Local Tractor Pull Featured On MPT

It’s the start of the 6th season for ‘Maryland Farm and Harvest.’

 

Owings Mills, Md (KM). A local attraction will featured next week when the TV show “Maryland Farm and Harvest:” begins its 6th season. One segment of the half-hour programs will show the bi-annual tractor pull put on by the Libertytown Volunteer Fire Department.

“If you’re never been to a tractor pull, than this is kind of the next best  thing. You can see the sights and the sounds,” says Sarah Sampson, the Producer/Director of “Maryland Farm and Harvest” which is broadcast on Maryland Public Television.  Those “sights and sounds” include roaring engines, smoke and wheels that leave the ground.

Sampson says the MPT crew filmed the tractor pull on the ground and in the air using a drone. She says it provides a unique perspective to the story. “For, example, we want to show a farm and its proximity to the water. Or you just want to get above a tractor pull event and you want to see the crowd, and you want to see these big tractors and the smoke they’re putting off. That sort of bird’s eye view is something you can’t get any other way,”: she says.

Other segments on the show, which will air on MPT on Tuesday, November 13th at 7:00 PM, include how the blue catfish, an invasive species which is taking over the Potomac River, is being fished and processed, and prepared by a Washington DC restaurant for its menu. There’s also a segment on breeding bees in Prince George’s County. And one on  a grass fed beef operation in Mount Savage in Allegany County.

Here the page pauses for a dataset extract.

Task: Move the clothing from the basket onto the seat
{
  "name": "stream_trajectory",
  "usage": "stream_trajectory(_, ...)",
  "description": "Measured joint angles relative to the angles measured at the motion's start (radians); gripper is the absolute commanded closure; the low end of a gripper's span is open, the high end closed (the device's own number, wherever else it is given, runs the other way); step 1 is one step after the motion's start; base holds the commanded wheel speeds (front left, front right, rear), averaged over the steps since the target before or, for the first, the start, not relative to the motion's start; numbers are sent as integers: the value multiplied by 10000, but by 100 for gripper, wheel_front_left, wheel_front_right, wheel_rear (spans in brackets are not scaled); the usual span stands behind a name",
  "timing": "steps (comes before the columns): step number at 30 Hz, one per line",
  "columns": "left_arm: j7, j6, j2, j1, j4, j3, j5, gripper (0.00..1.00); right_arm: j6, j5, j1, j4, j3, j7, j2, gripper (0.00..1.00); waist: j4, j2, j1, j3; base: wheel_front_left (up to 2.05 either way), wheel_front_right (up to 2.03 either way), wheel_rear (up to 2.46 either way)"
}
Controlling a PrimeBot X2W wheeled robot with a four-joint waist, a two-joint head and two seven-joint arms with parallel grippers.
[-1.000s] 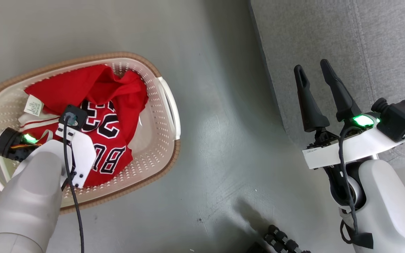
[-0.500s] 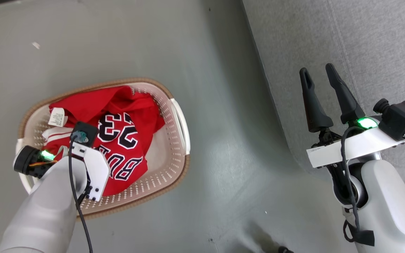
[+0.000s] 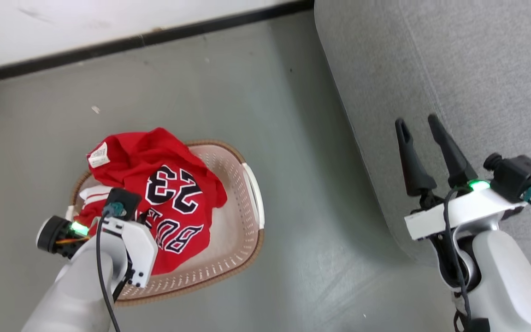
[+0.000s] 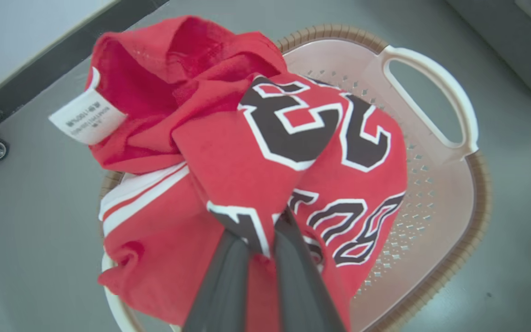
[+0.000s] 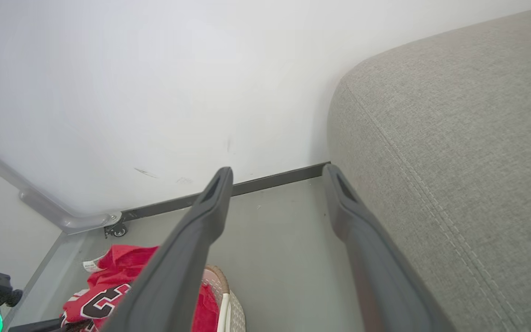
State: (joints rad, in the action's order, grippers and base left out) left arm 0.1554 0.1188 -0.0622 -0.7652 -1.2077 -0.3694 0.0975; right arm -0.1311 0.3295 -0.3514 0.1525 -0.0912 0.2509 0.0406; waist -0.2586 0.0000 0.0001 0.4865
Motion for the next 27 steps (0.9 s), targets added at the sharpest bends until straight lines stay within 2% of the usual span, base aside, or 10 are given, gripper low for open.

The program has been in production for six years, and Sampson says there’s a lot of stories to tell about farming in Maryland. She says the crew gets a lot of its story ideas from farmers they’ve featured. “We’re fortunate that in our sixth season, we’ve made a lot of connections with farmers across the state, and they continue to introduce us to different people, and kind of talk to us about things that we never would have known about if it wasn’t for those connections that we’ve made,” she says.

Since the program premiered in 2013, more than six-million viewers have tuned into to “Maryland Farm and Harvest.” “We try to keep it upbeat. We try to keep it lively. We try to entertain people but also inform them at the same time. And I think that’s worked out really well,” says Sampson.

She says another Frederick County farm, Brookfield Pumpkins of Thurmont, will be featured in a Thanksgiving edition of “Maryland Farm and Harvest” later this month.

Agriculture is Maryland’s largest commercial industry, generating more than $17-billion in revenue each year. MPT says the state currently has about 12,200 farms, 84% of them are family owned. There are 6,000 full time farmers n the state, tilling more than 2-million acres of land, which is 40% of the Maryland land which is used for agriculture. There are approximately 350,000 people employed in some aspect of agriculture in Maryland.

In addition to airing on Tuesdays at 7:00 PM, “Maryland Farm and Harvest” is also re-broadcast on MPT Thursdays at 11:30 PM, and Sundays at 6:00 AM. Each show also airs on MPT2 on Fridays at 7:30 PM.